The commercial, aptly titled “I’m on the Pill,” is part of a marketing push that has helped turned the use of Truvada for preventing HIV into a $1.3 billion blockbuster, almost 5% of Gilead’s annual sales. It’s a big reversal for Gilead, just three years ago the company said using Truvada to prevent infection with the virus that causes AIDS did not represent a commercial opportunity. Now, Raymond James analyst Steve Seedhouse estimates this use could generate $2.9 billion in 2020 sales for Gilead, which is in investor disfavor as annual sales of its top-selling hepatitis C drugs have fallen 69% since 2015 to $4.4 billion.

“I’m on the Pill” has shown up on over 385 million screens (ad-jargon: “impressions”) since it first aired in June, according to ad-tracking firm iSpot.TV, which also estimates Gilead spent $13 million during that period placing the spot often in primetime TV slots during shows like The Late Show with Stephen ColbertFamily Guy, and Pose, a new FX show with a large transgender cast.

Truvada was first approved in 2004 as a treatment for HIV, not a preventative. It was the first once-a-day combination of HIV drugs, and its success made Gilead a biotech giant. Truvada’s total, global annual sales peaked at $3.57 billion in 2016. Another $2.6 billion was generated by Atripla, a combination of Truvada and Bristol-Myers Squibb BMY -1.06%’s Sustiva. Recently, Truvada’s sales have fallen (they dropped 12% last year) as HIV patients switched to newer medicines and Truvada’s patent in Europe expired.

In 2010, researchers funded by the Bill & Melinda Gates Foundation (Gilead donated the placebo and Truvada pills) presented data showing that giving Truvada to patients who did not have HIV, but who were at risk of contracting it, could reduce the risk of infection by 92%. The use, called PrEP–short for “pre-exposure prophylaxis”–caused a stir in public health circles. The Food & Drug Administration approved Truvada for PrEP in 2012.

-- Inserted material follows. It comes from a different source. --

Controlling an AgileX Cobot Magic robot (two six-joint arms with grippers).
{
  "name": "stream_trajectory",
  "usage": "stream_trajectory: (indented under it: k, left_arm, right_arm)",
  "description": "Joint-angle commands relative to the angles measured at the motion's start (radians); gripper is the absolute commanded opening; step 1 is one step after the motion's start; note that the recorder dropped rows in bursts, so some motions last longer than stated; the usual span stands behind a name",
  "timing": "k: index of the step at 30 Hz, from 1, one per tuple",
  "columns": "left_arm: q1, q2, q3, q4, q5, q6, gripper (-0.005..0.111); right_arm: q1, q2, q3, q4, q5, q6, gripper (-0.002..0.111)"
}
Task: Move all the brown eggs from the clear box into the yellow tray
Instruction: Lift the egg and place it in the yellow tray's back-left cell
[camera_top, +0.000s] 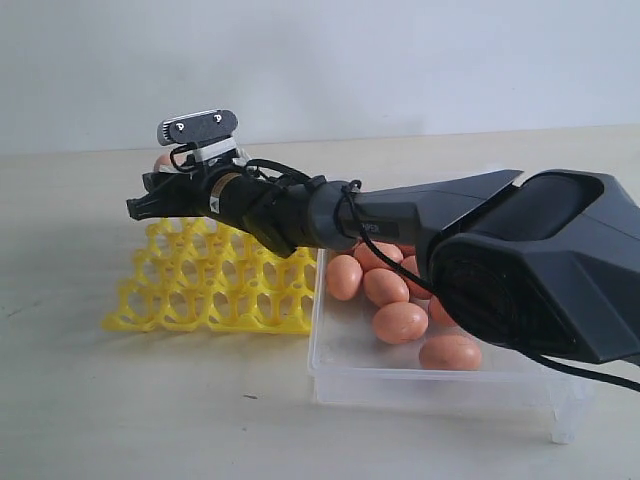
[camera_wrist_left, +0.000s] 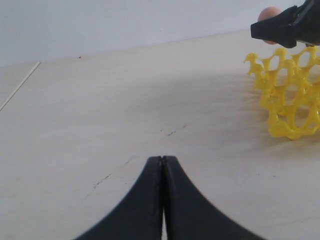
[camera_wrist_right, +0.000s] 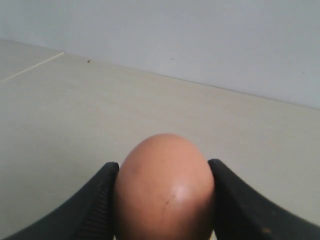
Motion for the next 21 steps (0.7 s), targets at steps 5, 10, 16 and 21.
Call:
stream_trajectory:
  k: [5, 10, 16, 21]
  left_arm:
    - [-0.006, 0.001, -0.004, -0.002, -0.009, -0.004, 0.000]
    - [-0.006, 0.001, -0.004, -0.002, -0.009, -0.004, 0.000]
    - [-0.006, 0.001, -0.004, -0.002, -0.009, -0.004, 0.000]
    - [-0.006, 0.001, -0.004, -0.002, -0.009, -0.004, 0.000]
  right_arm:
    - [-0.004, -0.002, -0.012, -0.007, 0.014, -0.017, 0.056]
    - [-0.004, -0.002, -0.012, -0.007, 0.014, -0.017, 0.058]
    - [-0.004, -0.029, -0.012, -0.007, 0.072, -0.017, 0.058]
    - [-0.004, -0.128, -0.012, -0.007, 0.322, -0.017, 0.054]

Gilead was proud–Gilead’s chief scientific officer, Norbert Bischofberger, called it “the culmination of almost 20 years of research”–but the company saw using Truvada to prevent HIV infection as a commercial nonstarter. In 2013, Gilead’s vice president of medical affairs Jim Rooney told The New Yorker that the company did “not view PrEP as a commercial opportunity.” In 2015, Gilead spokesperson Cara Miller told Bloomberg the company “does not view PrEP as a commercial opportunity and is not conducting marketing activities around Truvada as PrEP.”

In 2014 there were just 22,000 PrEP users. But public health officials saw a population of more than one million Americans who might benefit from taking Truvada to prevent HIV infection.

New York City launched its first PrEP ad campaign in 2015, a year after the CDC put out its own clinical guidance recommending Truvada for PrEP. Other cities, like Washington, D.C., and San Francisco, also launched public information campaigns in recent years. (All three say they have not received funding from Gilead for their campaigns.)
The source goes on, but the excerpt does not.